Aim of the task
Report, as a bare number, how many lines in the data contain "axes".

____________________

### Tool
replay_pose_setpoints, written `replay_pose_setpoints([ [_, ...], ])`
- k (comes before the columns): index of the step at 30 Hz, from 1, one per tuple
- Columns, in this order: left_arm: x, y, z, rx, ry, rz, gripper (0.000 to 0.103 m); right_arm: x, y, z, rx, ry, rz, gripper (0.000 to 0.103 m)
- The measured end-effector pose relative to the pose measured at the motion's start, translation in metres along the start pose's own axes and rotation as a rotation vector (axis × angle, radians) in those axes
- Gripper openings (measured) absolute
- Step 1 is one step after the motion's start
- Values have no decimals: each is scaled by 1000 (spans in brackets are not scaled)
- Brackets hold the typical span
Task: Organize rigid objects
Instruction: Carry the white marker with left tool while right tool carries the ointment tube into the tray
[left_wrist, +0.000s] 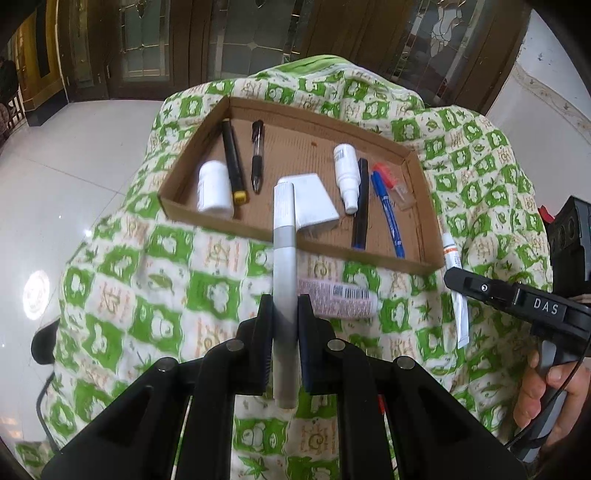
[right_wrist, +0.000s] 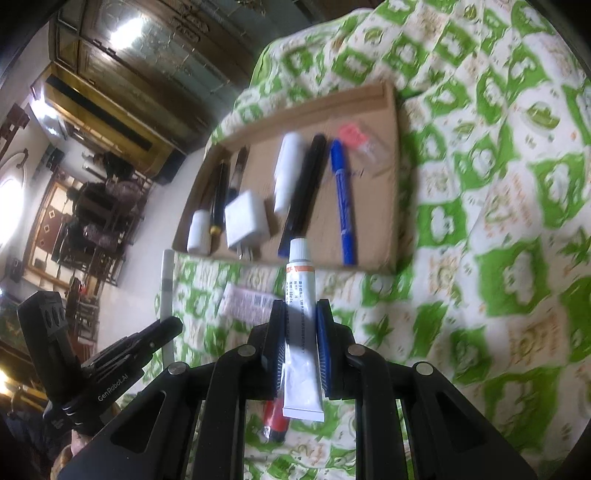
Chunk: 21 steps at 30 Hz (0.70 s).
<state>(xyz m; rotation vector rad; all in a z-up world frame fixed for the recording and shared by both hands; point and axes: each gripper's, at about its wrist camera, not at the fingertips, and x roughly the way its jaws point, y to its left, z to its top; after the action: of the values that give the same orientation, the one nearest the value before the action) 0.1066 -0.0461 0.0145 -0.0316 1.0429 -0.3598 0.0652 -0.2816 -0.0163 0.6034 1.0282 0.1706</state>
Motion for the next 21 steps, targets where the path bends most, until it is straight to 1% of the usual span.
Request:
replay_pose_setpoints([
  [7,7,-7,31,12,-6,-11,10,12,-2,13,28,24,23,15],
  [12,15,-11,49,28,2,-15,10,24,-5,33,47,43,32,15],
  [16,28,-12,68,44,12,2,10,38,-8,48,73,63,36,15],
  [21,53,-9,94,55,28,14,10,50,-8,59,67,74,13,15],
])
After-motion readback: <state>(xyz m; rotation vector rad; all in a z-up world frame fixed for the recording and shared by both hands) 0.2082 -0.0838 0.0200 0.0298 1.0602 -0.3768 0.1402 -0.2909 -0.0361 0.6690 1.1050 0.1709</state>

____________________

Response for this exercise
2